- Logo used in Japanese releases
- Genres: Platform, visual novel
- Developers: Telenet Japan, Wolf Team, I.S.C
- Publishers: Japan Telenet Japan, Bandai, Tokuma Shoten, Riot, Laser Soft, Sega, Razorsoft North America Renovation Products, NEC, Turbo Technologies Inc., Atlus
- Platform: Various home console systems
- First release: Valis: The Fantasm Soldier 1986
- Latest release: Valis: The Fantasm Soldier Collection III January 18, 2024

= Valis (video game series) =

Platform video game series

 is a platform game series created by Telenet Japan. A magical girl plot, the games tell the story of a Japanese schoolgirl who is fated to protect three realms by wielding a mystical sword known as Valis.

The original game, Valis: The Fantasm Soldier (1986), was developed for the PC-88 and ported to several other platforms. This was followed by a series of platform games released during the 16-bit era for various home consoles, most notably the TurboGrafx-16 and Sega Mega Drive. Outside the original series, an erotic visual novel was released in 2006, followed by compilations of the original games.

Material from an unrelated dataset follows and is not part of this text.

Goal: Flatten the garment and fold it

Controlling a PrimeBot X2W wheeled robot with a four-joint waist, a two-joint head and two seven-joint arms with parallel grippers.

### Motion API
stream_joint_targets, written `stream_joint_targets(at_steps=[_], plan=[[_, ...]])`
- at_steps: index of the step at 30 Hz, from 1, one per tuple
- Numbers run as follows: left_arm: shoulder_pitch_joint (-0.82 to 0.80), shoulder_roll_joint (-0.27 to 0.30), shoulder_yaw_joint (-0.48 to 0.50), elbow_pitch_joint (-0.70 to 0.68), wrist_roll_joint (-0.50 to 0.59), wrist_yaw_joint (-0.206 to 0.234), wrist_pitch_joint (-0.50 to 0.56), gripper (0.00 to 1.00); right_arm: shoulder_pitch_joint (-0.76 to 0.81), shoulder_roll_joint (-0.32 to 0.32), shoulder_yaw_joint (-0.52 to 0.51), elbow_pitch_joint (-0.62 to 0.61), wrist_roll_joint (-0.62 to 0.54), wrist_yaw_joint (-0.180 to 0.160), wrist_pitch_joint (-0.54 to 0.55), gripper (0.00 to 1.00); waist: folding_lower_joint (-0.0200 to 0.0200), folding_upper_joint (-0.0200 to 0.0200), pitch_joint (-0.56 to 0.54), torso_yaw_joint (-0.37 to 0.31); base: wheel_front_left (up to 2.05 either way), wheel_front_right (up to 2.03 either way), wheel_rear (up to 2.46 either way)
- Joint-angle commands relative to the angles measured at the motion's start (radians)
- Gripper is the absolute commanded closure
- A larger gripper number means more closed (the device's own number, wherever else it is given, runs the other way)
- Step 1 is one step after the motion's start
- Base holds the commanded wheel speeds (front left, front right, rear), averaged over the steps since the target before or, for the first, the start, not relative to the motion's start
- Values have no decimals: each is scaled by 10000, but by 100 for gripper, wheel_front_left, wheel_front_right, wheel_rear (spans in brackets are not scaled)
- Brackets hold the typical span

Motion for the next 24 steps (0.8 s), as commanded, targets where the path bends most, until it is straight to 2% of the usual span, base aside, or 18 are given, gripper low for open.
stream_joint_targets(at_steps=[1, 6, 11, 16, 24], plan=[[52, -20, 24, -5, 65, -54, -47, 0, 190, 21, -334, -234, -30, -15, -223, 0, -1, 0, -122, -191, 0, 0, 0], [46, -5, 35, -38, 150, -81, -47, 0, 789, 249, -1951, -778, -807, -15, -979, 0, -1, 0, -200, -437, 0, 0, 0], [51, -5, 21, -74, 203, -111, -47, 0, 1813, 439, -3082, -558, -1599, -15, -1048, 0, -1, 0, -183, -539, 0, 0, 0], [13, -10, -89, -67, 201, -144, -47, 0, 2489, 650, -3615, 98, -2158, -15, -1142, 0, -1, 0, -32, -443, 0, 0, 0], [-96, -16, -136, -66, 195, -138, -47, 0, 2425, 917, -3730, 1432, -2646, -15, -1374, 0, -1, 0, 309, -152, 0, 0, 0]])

After Telenet Japan shut down in 2007, Sunsoft acquired the rights to the series. These rights were passed on to Japanese media company Edia in December 2019.

==Games==
All Valis games are platform games except Valis X, an erotic visual novel released for Windows in 2006 on the 20th anniversary of the series. Developed by Eants, it was the last game published by Telenet Japan. Valis X is divided into five episodes that retell the stories of the first four games, containing copious amounts of lesbian acts and tentacle erotica.

In June 2021, on the 35th anniversary of the Valis series, Edia announced a crowdfunding campaign to bring ports of the Valis games to the Nintendo Switch.

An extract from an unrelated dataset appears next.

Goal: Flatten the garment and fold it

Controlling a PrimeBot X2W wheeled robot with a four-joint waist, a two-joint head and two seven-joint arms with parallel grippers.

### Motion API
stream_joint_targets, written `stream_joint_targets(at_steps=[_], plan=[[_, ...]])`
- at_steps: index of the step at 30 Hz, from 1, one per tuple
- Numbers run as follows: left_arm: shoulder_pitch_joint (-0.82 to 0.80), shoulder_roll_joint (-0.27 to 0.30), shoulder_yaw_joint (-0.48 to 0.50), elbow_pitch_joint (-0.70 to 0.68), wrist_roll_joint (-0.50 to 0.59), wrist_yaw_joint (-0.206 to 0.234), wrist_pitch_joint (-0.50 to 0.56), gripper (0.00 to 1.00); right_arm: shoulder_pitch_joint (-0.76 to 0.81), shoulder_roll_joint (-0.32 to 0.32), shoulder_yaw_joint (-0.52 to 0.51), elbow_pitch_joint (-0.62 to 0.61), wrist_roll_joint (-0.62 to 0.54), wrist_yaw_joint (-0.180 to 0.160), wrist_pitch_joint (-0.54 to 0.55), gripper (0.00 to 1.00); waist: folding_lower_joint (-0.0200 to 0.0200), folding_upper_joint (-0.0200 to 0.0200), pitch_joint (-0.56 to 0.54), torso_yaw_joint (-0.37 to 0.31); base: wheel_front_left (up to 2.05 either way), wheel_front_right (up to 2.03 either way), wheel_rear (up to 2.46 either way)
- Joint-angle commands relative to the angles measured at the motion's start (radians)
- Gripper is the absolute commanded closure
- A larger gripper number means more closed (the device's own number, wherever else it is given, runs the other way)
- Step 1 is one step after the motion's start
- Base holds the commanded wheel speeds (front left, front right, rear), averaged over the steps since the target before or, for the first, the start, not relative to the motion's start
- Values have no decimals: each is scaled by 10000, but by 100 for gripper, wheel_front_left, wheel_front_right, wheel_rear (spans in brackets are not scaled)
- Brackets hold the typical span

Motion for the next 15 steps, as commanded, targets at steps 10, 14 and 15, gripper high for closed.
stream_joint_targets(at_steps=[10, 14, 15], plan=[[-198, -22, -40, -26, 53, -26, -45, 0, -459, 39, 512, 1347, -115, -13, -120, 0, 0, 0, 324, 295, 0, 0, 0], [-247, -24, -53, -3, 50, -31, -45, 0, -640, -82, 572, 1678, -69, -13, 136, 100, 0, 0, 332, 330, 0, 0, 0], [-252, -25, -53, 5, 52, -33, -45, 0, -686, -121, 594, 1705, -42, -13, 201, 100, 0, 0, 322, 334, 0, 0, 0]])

After the crowdfunding period, Edia ported several games from the Valis series to the Switch through collections. The first collection, Valis: The Fantasm Soldier Collection, was released in December 2021 in Japan and in March 2022 in Western territories. In March 2022, Edia also announced the launch of a second collection of Valis that will feature Valis IV (PC Engine), Syd of Valis (Genesis / Mega Drive) and Valis: The Fantasm Soldier (Genesis / Mega Drive and MSX). In December 2023, the third collection was launched in Japan.
===Original games===

| Year | Title | Original platform | Notes |
| 1986 | Valis: The Fantasm Soldier | PC-8801 |  |
| 1989 | Valis II | PC Engine CD-ROM²/TurboGrafx-CD |  |
| 1990 | Valis III |  |
| 1991 | Valis IV |  |
| 1992 | Super Valis IV | Super Famicom/Super NES | Despite a similar name, it is significantly different from Valis IV |
| Syd of Valis (SD Valis) | Sega Mega Drive/Genesis | Super deformed remake of Valis II |
| 2006 | Valis X | Windows | Erotic visual novel |

===Compilations===

| Year | Title | Platform | Games included |
| 2006 | Valis Complete | Windows | The four original games. Plus version includes Syd of Valis and Super Valis IV. |
| 2011 | Valis Complete Plus |
| 2021 | Valis: The Fantasm Soldier Collection | Windows, Nintendo Switch | The TurboGrafx-CD versions of the first three games: Valis I, Valis II and Valis III. |
| 2022 | Valis: The Fantasm Soldier Collection II | Nintendo Switch | Syd of Valis (Genesis) Valis: The Fantasm Soldier (Genesis and MSX) Valis IV (TurboGrafx-CD) |
| 2023 | Valis: The Fantasm Soldier Collection III | Super Valis IV (SNES) Valis: The Fantasm Soldier (PC-8801 and NES) Valis II (MSX2) Valis III (Genesis) |

==Manga==
A four-volume Valis manga series by the artist ZOL was published by Kill Time Communication and featured in the seinen manga magazine Comic Valkyrie in 2007-2012. The first game had been separately adapted into a manga in 1999.